Exercise directions: The listing below should be written out word for word, with its pictures removed.

□ □ □ □

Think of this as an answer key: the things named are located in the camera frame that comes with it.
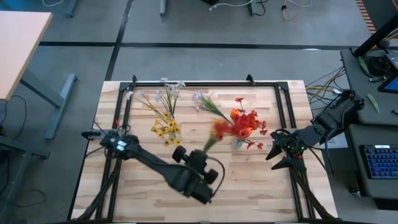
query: wooden desk
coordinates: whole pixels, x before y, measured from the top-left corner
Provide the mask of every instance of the wooden desk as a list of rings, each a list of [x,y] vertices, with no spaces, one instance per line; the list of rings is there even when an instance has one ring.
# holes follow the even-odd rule
[[[0,11],[0,100],[10,100],[21,82],[52,104],[55,112],[45,135],[47,139],[55,137],[73,82],[77,79],[74,74],[69,75],[59,94],[26,70],[51,18],[49,12]]]
[[[294,107],[298,128],[309,125],[312,118],[303,81],[289,81],[290,95]],[[99,100],[96,122],[103,129],[110,129],[113,121],[119,82],[105,82]],[[139,90],[149,94],[154,101],[155,92],[160,88],[135,88],[133,97],[139,97]],[[268,87],[206,87],[184,88],[182,101],[177,103],[176,119],[182,127],[184,147],[187,150],[201,149],[210,129],[210,121],[215,116],[204,111],[198,112],[192,101],[192,93],[202,89],[213,93],[212,98],[226,114],[237,107],[234,99],[244,97],[243,106],[246,110],[256,109],[259,119],[267,121],[269,131],[280,128],[275,92]],[[153,111],[142,103],[133,100],[129,124],[131,133],[137,135],[144,149],[161,157],[165,161],[174,162],[171,155],[173,146],[164,147],[163,142],[150,131],[156,118]],[[210,150],[213,157],[218,158],[226,166],[226,179],[213,203],[202,205],[192,198],[185,198],[176,193],[164,182],[163,178],[153,170],[131,159],[123,161],[119,180],[118,196],[114,211],[115,222],[274,222],[296,221],[296,212],[292,196],[289,171],[287,169],[271,170],[279,161],[274,158],[265,161],[271,149],[272,139],[269,135],[256,133],[252,139],[262,141],[264,150],[255,147],[246,150],[232,150],[228,139]],[[88,152],[98,148],[98,141],[90,142]],[[328,177],[322,166],[311,152],[304,154],[308,167],[310,187],[321,204],[336,216],[335,203],[331,194]],[[85,159],[83,172],[73,208],[72,218],[81,215],[94,199],[101,185],[103,175],[104,153],[98,151]],[[220,170],[210,162],[209,167]],[[307,213],[305,200],[301,194],[304,214]]]

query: wooden tabletop
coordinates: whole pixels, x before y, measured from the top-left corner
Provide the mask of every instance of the wooden tabletop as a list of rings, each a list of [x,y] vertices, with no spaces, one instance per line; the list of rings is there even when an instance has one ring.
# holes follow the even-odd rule
[[[49,12],[0,11],[0,100],[9,100],[45,30]]]
[[[289,81],[292,104],[298,128],[310,124],[312,114],[307,100],[303,81]],[[112,125],[119,82],[105,82],[99,100],[95,120],[102,128]],[[133,97],[139,97],[139,90],[149,95],[155,102],[156,90],[160,88],[135,88]],[[197,111],[192,101],[196,90],[212,93],[212,99],[229,114],[231,108],[237,107],[236,97],[244,97],[243,106],[246,110],[255,109],[259,119],[267,121],[269,133],[280,128],[279,114],[275,92],[269,87],[203,87],[184,88],[182,101],[177,103],[176,120],[182,127],[183,146],[188,150],[201,149],[207,140],[211,119],[215,116],[204,111]],[[284,111],[287,116],[285,101]],[[167,162],[175,163],[171,155],[175,146],[164,147],[163,141],[157,139],[150,128],[156,116],[153,111],[142,103],[133,100],[129,124],[131,133],[140,139],[141,146]],[[264,149],[255,147],[246,150],[231,149],[230,139],[225,139],[210,149],[210,155],[218,158],[226,167],[226,178],[220,191],[213,198],[213,203],[202,205],[193,198],[185,198],[172,190],[161,175],[150,170],[140,162],[130,159],[123,161],[114,221],[116,222],[276,222],[297,221],[292,187],[288,169],[271,170],[282,155],[265,161],[272,147],[272,138],[255,133],[251,136],[255,141],[264,143]],[[88,152],[98,148],[98,141],[90,142]],[[310,152],[304,154],[308,168],[310,188],[321,204],[336,216],[335,203],[326,172]],[[104,152],[92,153],[85,159],[80,185],[76,196],[72,218],[81,215],[98,193],[104,168]],[[210,162],[208,167],[221,172],[217,164]],[[215,188],[218,178],[211,186]],[[301,192],[304,213],[307,214],[305,200]]]

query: black keyboard
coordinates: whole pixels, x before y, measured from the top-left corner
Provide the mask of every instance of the black keyboard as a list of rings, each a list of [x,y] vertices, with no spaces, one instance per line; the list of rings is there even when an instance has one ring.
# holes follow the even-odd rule
[[[370,179],[398,179],[398,146],[361,146]]]

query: gray floor
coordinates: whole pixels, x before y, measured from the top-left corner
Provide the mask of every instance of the gray floor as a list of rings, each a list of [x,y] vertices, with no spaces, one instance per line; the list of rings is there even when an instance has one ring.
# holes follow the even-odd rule
[[[65,18],[68,0],[51,8],[43,7],[39,0],[7,2],[15,10],[52,11],[55,17],[46,41],[114,42],[127,0],[81,0],[73,19]],[[355,0],[313,0],[313,7],[290,23],[282,22],[282,1],[277,0],[265,4],[264,17],[250,17],[246,8],[219,7],[209,12],[208,5],[196,0],[169,0],[167,15],[159,17],[159,3],[133,2],[124,42],[359,45],[369,36]],[[66,219],[87,144],[80,133],[92,124],[111,53],[112,48],[107,47],[39,47],[36,51],[29,69],[54,90],[61,88],[69,73],[76,73],[78,81],[53,141],[44,140],[51,106],[24,86],[17,87],[16,94],[28,104],[27,124],[19,140],[47,147],[52,154],[47,161],[32,161],[18,201],[35,202],[37,195],[27,192],[40,189],[47,196],[46,202],[16,208],[14,218],[27,218],[32,223]],[[133,74],[140,80],[239,80],[250,73],[258,80],[301,79],[309,83],[340,66],[339,52],[326,50],[121,48],[112,80],[130,80]],[[345,77],[337,82],[348,87]],[[7,132],[15,133],[22,118],[22,103],[13,99],[4,123]],[[338,161],[345,152],[331,153]],[[347,187],[355,184],[350,171],[341,169],[330,180],[339,217],[357,222],[398,222],[398,212],[377,210],[370,199],[348,193]]]

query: white cable
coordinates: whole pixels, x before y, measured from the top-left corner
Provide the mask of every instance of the white cable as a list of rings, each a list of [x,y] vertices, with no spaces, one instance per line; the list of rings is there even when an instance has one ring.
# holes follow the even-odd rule
[[[56,6],[57,4],[61,4],[62,2],[64,2],[64,0],[61,0],[61,1],[57,2],[57,3],[48,5],[48,4],[46,4],[44,2],[44,0],[42,0],[43,5],[46,6],[46,7],[53,7],[53,6]]]
[[[306,6],[299,5],[299,4],[297,4],[296,2],[293,2],[293,0],[287,0],[287,1],[289,1],[289,2],[295,4],[296,6],[299,6],[299,7],[310,7],[310,6],[312,6],[312,1],[311,1],[311,0],[309,0],[309,1],[310,1],[310,4],[308,4],[308,5],[306,5]]]
[[[245,3],[245,4],[242,4],[242,5],[231,5],[231,4],[228,4],[228,3],[219,3],[219,4],[215,4],[214,6],[211,6],[211,7],[209,8],[209,11],[211,11],[213,8],[217,8],[217,6],[242,7],[242,6],[246,6],[246,5],[250,4],[250,3],[253,2],[253,1],[255,1],[255,0],[250,0],[249,2],[247,2],[247,3]]]

□ □ □ □

Result of this task:
Think of this as an answer key: the things named are located in the camera frame that comes with it.
query: wooden desk
coordinates: whole pixels, x before y, measured from the top-left corner
Provide the mask of every instance of the wooden desk as a list of rings, each a list of [x,y] vertices, with no spaces, one instance per line; the list of rings is there even when an instance has one ring.
# holes follow the even-odd rule
[[[0,11],[0,100],[10,100],[21,82],[52,104],[55,112],[45,135],[47,139],[55,137],[73,82],[77,79],[74,74],[69,75],[59,94],[26,70],[51,18],[49,12]]]
[[[294,107],[298,128],[309,125],[312,118],[303,81],[289,81],[290,95]],[[99,100],[96,122],[103,129],[110,129],[113,121],[119,82],[105,82]],[[139,90],[149,94],[154,101],[155,92],[160,88],[135,88],[133,97],[139,97]],[[268,87],[206,87],[184,88],[182,101],[177,103],[176,119],[182,127],[184,147],[187,150],[201,149],[210,129],[210,121],[215,116],[204,111],[198,112],[192,101],[192,93],[202,89],[213,93],[212,98],[226,114],[237,107],[234,99],[244,97],[243,106],[246,110],[256,109],[259,119],[267,121],[269,131],[280,128],[275,92]],[[153,111],[142,103],[133,100],[129,124],[131,133],[137,135],[144,149],[161,157],[165,161],[174,162],[171,155],[173,146],[164,147],[163,142],[150,131],[156,118]],[[210,150],[213,157],[218,158],[226,166],[226,179],[213,203],[202,205],[192,198],[185,198],[176,193],[164,182],[163,178],[153,170],[131,159],[123,161],[119,180],[118,196],[114,211],[115,222],[274,222],[296,221],[296,212],[292,196],[289,171],[287,169],[271,170],[279,161],[274,158],[265,161],[271,149],[272,139],[269,135],[256,133],[252,139],[262,141],[264,150],[255,147],[246,150],[232,150],[228,139]],[[88,152],[98,148],[98,141],[90,142]],[[328,177],[322,166],[311,152],[304,154],[308,167],[310,187],[321,204],[336,216],[335,203],[331,194]],[[85,159],[83,172],[73,208],[72,218],[81,215],[94,199],[101,185],[103,175],[104,153],[98,151]],[[220,170],[210,162],[209,167]],[[307,213],[305,200],[301,194],[304,214]]]

query: wooden tabletop
coordinates: whole pixels, x before y, measured from the top-left corner
Provide the mask of every instance of the wooden tabletop as a list of rings, each a list of [x,y] vertices, with no spaces, one instance per line; the list of rings is there even when an instance has one ring.
# holes follow the even-odd rule
[[[49,12],[0,11],[0,100],[9,100],[45,30]]]
[[[289,81],[292,104],[298,128],[310,124],[312,114],[307,100],[303,81]],[[112,125],[119,82],[105,82],[99,100],[95,120],[102,128]],[[133,97],[139,97],[139,90],[149,95],[155,102],[156,90],[160,88],[135,88]],[[197,111],[192,101],[196,90],[212,93],[212,99],[229,114],[231,108],[237,107],[236,97],[244,97],[243,106],[246,110],[255,109],[259,119],[267,121],[269,133],[280,128],[279,114],[275,92],[269,87],[203,87],[184,88],[182,101],[177,103],[176,120],[182,127],[183,146],[188,150],[201,149],[207,140],[211,119],[215,116],[204,111]],[[284,111],[287,116],[285,101]],[[167,162],[175,163],[171,155],[175,146],[164,147],[163,141],[157,139],[150,128],[156,116],[153,111],[142,103],[133,100],[129,124],[131,133],[140,139],[141,146]],[[264,149],[255,147],[246,150],[231,149],[230,139],[225,139],[210,149],[210,155],[218,158],[226,167],[226,178],[220,191],[213,198],[213,203],[202,205],[193,198],[185,198],[172,190],[161,175],[150,170],[140,162],[130,159],[123,161],[114,221],[116,222],[276,222],[297,221],[292,187],[288,169],[271,170],[282,155],[265,161],[272,147],[272,138],[255,133],[251,136],[255,141],[264,143]],[[88,152],[98,148],[98,141],[90,142]],[[310,152],[304,154],[308,168],[310,188],[321,204],[336,216],[335,203],[326,172]],[[104,152],[92,153],[85,159],[80,185],[76,196],[72,218],[81,215],[98,193],[104,168]],[[210,162],[208,167],[221,172],[217,164]],[[215,188],[218,178],[211,186]],[[301,192],[304,213],[307,214],[305,200]]]

query: black keyboard
coordinates: whole pixels, x before y, measured from the top-left corner
Provide the mask of every instance of the black keyboard as a list of rings, each a list of [x,y] vertices, with no spaces, one instance per line; the list of rings is there even when an instance has one ring.
# holes follow the even-odd rule
[[[370,179],[398,179],[398,146],[361,146]]]

query: gray floor
coordinates: whole pixels, x before y, measured from the top-left corner
Provide the mask of every instance of the gray floor as a list of rings, each a list of [x,y] vertices, with no spaces, one instance per line; the list of rings is there even when an instance has one ring.
# holes follow the even-odd rule
[[[65,18],[68,0],[51,8],[43,7],[39,0],[7,2],[15,10],[52,11],[55,17],[46,41],[114,42],[127,0],[81,0],[73,19]],[[355,0],[313,0],[313,7],[290,23],[282,22],[282,1],[277,0],[265,4],[264,17],[250,17],[246,8],[219,7],[209,12],[208,5],[196,0],[169,0],[167,15],[159,17],[159,3],[133,2],[124,42],[359,45],[369,36]],[[66,219],[87,144],[80,133],[92,124],[111,53],[112,48],[107,47],[39,47],[36,51],[29,69],[54,90],[61,88],[69,73],[76,73],[78,81],[53,141],[44,140],[51,106],[24,86],[17,87],[16,94],[28,104],[27,124],[19,140],[47,147],[52,154],[47,161],[32,161],[18,201],[35,202],[37,195],[27,192],[40,189],[47,196],[46,202],[16,208],[14,218],[27,218],[32,223]],[[133,74],[140,80],[239,80],[250,73],[258,80],[301,79],[309,83],[340,66],[339,52],[326,50],[121,48],[112,80],[130,80]],[[345,77],[337,82],[348,87]],[[7,132],[15,133],[22,118],[22,103],[13,99],[4,123]],[[338,161],[345,152],[331,153]],[[347,187],[355,184],[350,171],[341,169],[330,180],[339,217],[357,222],[398,222],[398,212],[377,210],[370,199],[348,193]]]

query: white cable
coordinates: whole pixels, x before y, measured from the top-left corner
Provide the mask of every instance of the white cable as a list of rings, each a list of [x,y] vertices, with no spaces, one instance per line; the list of rings is there even when an instance has one ring.
# holes follow the even-odd rule
[[[56,6],[57,4],[61,4],[62,2],[64,2],[64,0],[61,0],[61,1],[57,2],[57,3],[48,5],[48,4],[46,4],[44,2],[44,0],[42,0],[43,5],[46,6],[46,7],[53,7],[53,6]]]
[[[306,6],[299,5],[299,4],[297,4],[296,2],[293,2],[293,0],[287,0],[287,1],[289,1],[289,2],[295,4],[296,6],[299,6],[299,7],[310,7],[310,6],[312,6],[312,1],[311,1],[311,0],[309,0],[309,1],[310,1],[310,4],[308,4],[308,5],[306,5]]]
[[[245,3],[245,4],[242,4],[242,5],[231,5],[231,4],[228,4],[228,3],[219,3],[219,4],[215,4],[214,6],[211,6],[211,7],[209,8],[209,11],[211,11],[213,8],[217,8],[217,6],[242,7],[242,6],[246,6],[246,5],[250,4],[250,3],[253,2],[253,1],[255,1],[255,0],[250,0],[249,2],[247,2],[247,3]]]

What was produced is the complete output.